Die Digitalisierung erfasst die Reisebranche. Bei Flugtickets und Hotels sind Online-Plattformen bereits führend. Doch TUI-Chef Joussen sieht das gelassen. Er erwartet eine andere Machtverschiebung.

Herr Joussen, die Internetgiganten aus dem Silicon Valley mischen längst auch den Tourismus auf. Der Urlaub wird nicht mehr im Reisebüro gebucht, sondern mit einer App. Plattformen wie Trivago, Expedia oder Booking.com dominieren scheinbar das Reisegeschäft. Bereitet die Digitalisierung des Tourismus dem Marktführer TUI Sorgen?

Nicht besonders. Wir sind bei TUI für die Digitalisierung gut gerüstet, da sehen Sie mich ganz gelassen. Außerdem basiert die weitverbreitete Angst vor den Internetgiganten aus dem Silicon Valley meines Erachtens auf einem grundlegenden Missverständnis.

Worin besteht das? Dieses Missverständnis?

Wenn man ins Silicon Valley fährt, um dort etwas über die Software und die Technik der Zukunft zu lernen, dann glaube ich, da läuft etwas verkehrt. Denn über Technik und Software-Entwicklung kann man im Silicon Valley eher wenig lernen.

Wie bitte? Von dort stammen doch die großen, disruptiven Ideen, die viele Branchen vollständig umkrempeln.

Die Ideen ja, aber das liegt nicht daran, dass die Software-Entwicklung dort so bahnbrechend ist. Schauen Sie alleine mal auf die Budgets. Diese sind für Software-Entwicklung bei vielen dieser Silicon-Valley-Startups eher bescheiden. Das Gros der Unternehmen startet seine kommerziellen Dienste mit 30 Mannjahren Softwareentwicklung im Gegenwert von etwa 40 bis 50 Millionen Euro.

Als ich bei Vodafone Deutschland war, hatten wir ein IT-Budget von 300 Millionen Euro und damit ein Vielfaches von dem, das einigen der weltweit bekannten Online-Plattformen in der Innovationsphase zur Verfügung steht. Die Software-Entwicklungsbudgets von Daimler oder Bosch sind ebenfalls sehr viel größer als die von jedem Startup, das Sie im Silicon Valley finden.

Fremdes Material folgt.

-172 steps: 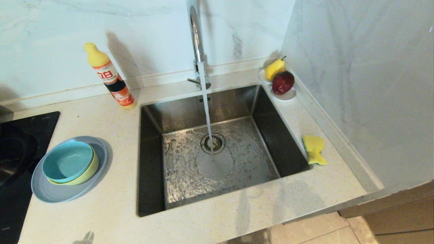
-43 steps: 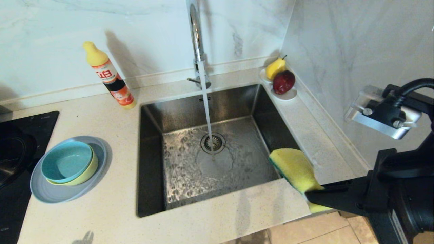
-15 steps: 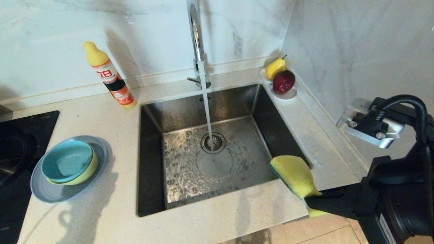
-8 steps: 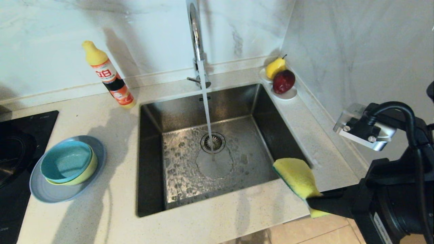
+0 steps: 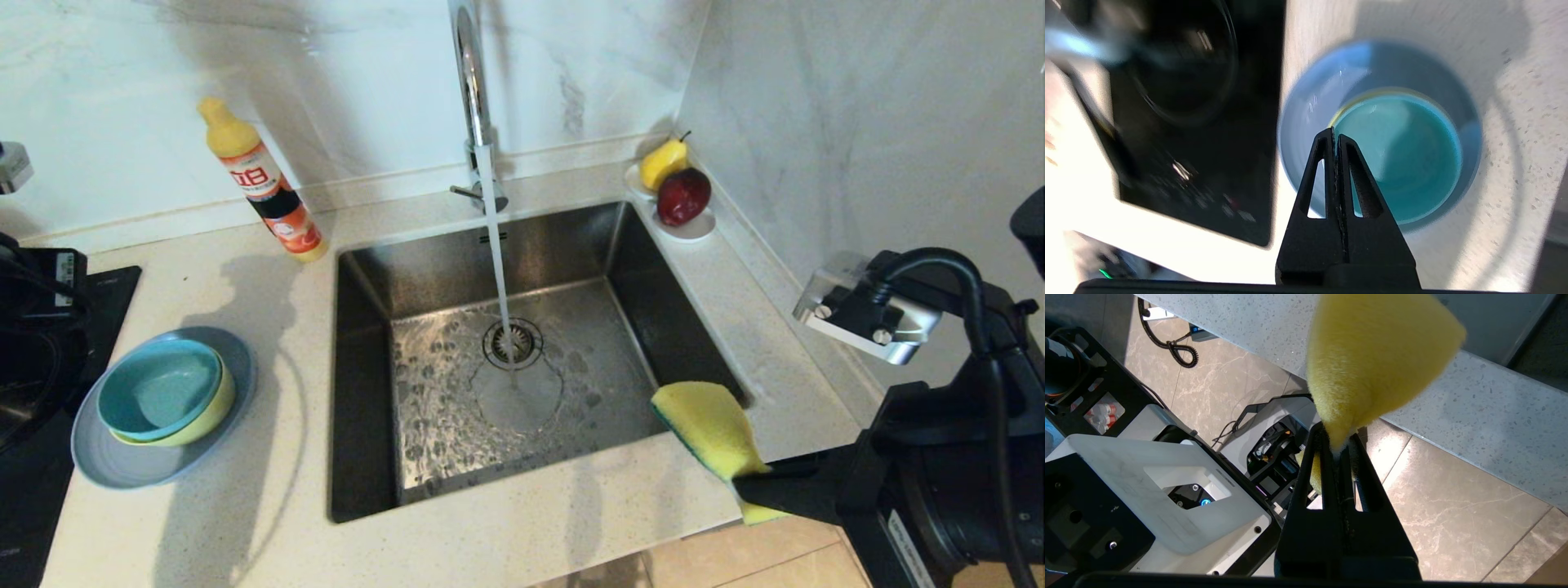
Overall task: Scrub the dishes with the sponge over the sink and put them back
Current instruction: Pick up a bowl and the sponge
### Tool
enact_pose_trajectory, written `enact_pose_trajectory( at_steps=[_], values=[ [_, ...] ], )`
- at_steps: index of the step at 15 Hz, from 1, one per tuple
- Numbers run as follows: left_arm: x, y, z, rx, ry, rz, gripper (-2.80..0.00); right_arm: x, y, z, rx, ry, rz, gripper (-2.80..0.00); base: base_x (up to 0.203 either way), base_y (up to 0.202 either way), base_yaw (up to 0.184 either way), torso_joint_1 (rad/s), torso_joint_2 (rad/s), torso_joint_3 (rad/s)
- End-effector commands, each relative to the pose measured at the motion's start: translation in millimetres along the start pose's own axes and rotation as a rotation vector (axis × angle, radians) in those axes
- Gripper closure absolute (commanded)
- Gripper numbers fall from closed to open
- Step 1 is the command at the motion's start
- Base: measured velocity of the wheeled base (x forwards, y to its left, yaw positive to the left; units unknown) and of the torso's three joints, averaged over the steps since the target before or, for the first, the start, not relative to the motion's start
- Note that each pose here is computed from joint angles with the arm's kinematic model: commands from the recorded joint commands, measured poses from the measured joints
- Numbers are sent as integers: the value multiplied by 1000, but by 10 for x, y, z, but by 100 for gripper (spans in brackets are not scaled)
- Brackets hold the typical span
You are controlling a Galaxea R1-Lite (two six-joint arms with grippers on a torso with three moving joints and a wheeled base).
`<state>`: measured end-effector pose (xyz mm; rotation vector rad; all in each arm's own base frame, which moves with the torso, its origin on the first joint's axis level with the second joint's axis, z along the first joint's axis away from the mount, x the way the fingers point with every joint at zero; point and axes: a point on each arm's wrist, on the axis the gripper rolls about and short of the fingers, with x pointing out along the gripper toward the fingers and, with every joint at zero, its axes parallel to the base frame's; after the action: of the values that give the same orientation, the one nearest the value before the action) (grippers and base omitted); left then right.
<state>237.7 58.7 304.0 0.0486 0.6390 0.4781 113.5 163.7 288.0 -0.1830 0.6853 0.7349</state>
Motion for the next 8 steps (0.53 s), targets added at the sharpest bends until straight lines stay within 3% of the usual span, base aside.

Trotzdem machen die US-Startups damit eine Riesenwelle.

Der Unterschied ist: Die von Ihnen genannten Plattformen wie Expedia oder Trivago sind gigantische Reichweiten-Maschinen, die mit einer relativ einfachen Dienstleistung maximal viele Besucher auf die eigene Webseite ziehen. Denn die Internetnutzer sammeln sich ja immer beim größten, bekanntesten Anbieter. „The winner takes it all“, während alle kleineren Wettbewerber von der Bildfläche verschwinden. Maximale Reichweite in kürzester Zeit zu erzielen ist daher das Entscheidende. Die Software-Entwicklung spielt daneben nur eine untergeordnete Rolle.

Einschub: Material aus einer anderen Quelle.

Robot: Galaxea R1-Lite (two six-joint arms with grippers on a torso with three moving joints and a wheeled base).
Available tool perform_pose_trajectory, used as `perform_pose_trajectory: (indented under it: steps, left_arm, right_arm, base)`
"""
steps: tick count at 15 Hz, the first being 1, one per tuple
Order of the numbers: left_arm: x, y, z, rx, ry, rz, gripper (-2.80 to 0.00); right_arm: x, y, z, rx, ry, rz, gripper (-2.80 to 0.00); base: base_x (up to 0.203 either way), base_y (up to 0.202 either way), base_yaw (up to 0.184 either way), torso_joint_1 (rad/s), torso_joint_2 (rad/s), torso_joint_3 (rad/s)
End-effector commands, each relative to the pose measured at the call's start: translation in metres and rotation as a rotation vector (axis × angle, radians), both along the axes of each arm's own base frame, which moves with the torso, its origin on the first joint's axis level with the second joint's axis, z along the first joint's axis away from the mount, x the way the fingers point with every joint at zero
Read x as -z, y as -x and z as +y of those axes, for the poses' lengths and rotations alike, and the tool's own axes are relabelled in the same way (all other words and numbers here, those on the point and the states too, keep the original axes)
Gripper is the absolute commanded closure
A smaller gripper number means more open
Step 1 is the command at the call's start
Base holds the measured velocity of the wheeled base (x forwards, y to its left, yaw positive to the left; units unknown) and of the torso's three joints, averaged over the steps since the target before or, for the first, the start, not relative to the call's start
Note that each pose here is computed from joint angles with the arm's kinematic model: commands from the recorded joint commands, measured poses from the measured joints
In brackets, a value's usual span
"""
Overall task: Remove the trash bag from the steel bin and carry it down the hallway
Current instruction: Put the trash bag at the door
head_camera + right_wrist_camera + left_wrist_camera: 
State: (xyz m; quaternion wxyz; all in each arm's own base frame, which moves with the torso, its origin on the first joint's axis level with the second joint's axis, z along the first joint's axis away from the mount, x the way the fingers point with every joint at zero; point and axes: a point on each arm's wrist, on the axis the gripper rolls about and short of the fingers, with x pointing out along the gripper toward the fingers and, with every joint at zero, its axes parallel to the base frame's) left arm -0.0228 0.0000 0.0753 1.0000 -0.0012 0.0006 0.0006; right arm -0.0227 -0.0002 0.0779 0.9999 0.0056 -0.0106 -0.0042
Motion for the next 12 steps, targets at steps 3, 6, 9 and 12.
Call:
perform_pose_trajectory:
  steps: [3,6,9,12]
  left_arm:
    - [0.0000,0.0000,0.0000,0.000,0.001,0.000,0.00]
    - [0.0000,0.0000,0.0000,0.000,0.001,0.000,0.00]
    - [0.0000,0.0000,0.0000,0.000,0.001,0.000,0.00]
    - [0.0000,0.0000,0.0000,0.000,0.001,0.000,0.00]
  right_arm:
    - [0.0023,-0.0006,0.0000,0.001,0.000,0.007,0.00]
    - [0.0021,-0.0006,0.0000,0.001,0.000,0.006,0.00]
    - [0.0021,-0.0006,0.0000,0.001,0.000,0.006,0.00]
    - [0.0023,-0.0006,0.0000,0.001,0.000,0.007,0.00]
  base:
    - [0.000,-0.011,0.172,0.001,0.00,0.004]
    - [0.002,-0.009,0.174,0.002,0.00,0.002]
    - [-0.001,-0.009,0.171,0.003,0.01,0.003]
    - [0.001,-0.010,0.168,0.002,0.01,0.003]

Das gilt auch für ein weltweit tätiges Reise-Startup, das in der frühen Phase von 100 Millionen Euro Umsatz 80 Millionen Euro Werbegeld im Wesentlichen an Google zahlte, nur um Internet-Traffic auf die eigene Webseite zu lenken. Das ist es, was Sie im Silicon Valley lernen können.

Reichweite zu erzielen?

Im Silicon Valley können Sie alles über Reichweiten lernen, über Ambitionen, die Welt zu verändern, über totale Fokussierung auf das Produkt, über mörderische Schnelligkeit, Wettbewerb rund um die Uhr.

Also keine Angst vor Google & Co.?

Respekt ja, aber keine Angst. Silicon-Valley-Unternehmen sind keine Technikspezialisten, sondern ihrem Wesen nach eher Medienunternehmen. Wer zahlt denn bei Google? Immer nur der Anzeigenkunde, nicht der Nutzer. Booking finanziert sich aus den Provisionen der Hotels, nicht durch den Kunden selbst. TUI hingegen ist ein Kunden-Unternehmen. Ich sage nicht, das eine ist besser oder schlechter – es muss einem nur klar sein, dass die Internetunternehmen von ihren Nutzern nie Geld bekommen.

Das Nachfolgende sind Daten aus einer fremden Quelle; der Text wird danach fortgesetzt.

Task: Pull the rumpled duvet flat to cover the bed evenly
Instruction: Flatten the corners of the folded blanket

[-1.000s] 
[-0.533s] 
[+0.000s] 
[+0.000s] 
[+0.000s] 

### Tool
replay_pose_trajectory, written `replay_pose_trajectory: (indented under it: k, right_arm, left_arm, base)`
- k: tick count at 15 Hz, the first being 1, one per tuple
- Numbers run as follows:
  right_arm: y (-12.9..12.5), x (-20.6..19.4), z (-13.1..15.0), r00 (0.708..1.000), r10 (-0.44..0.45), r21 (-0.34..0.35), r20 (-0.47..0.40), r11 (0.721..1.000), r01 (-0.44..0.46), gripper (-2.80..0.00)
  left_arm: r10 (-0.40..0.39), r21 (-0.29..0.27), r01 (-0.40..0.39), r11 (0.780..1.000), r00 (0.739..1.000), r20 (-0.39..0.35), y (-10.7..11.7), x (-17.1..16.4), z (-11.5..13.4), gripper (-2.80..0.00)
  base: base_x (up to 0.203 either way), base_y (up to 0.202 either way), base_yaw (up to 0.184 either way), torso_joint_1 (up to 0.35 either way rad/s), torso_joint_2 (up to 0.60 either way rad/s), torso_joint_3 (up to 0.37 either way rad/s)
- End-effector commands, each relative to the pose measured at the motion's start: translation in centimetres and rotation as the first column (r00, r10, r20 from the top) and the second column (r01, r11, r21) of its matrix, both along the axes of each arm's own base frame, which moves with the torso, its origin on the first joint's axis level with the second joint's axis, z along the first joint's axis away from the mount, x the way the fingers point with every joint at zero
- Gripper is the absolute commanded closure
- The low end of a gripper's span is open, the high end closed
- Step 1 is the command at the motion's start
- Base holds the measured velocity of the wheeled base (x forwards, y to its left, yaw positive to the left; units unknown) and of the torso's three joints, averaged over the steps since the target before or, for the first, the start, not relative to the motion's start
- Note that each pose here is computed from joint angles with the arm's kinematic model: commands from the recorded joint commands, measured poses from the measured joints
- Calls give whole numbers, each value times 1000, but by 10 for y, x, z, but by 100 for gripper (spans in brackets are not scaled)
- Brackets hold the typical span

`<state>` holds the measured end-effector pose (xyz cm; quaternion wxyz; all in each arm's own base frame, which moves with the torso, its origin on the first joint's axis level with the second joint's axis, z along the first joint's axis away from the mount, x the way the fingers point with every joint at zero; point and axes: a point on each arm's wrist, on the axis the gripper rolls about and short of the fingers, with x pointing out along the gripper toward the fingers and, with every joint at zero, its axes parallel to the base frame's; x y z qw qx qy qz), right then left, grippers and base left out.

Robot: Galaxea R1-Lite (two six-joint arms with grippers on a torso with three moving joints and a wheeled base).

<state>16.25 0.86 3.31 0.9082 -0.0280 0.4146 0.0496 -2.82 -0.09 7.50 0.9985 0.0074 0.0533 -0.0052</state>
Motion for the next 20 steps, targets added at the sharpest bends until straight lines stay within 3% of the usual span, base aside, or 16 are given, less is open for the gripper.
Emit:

Trotzdem machen diese Unternehmen im Internet einigen Gewinn mit Dienstleistungen, die theoretisch auch TUI hätte anbieten können. Sie müssen sich vorwerfen lassen, Airbnb nicht selbst erfunden zu haben.

Das Startup-Geschäft hat eben seine Besonderheiten. Von 100 Googles, Airbnbs oder Bookings, die an den Start gehen, überlebt nur eines. Dieses eine früh zu entdecken ist das Geschäft von Risikokapitalgebern. Konzerne wie TUI, aber auch Daimler oder Bosch haben andere Investoren, und die erwarten eine verlässliche Dividende und einen stetigen Cashflow. Die würden uns nicht erlauben, dieselben Risiken einzugehen wie ein Venture-Capital-Geber.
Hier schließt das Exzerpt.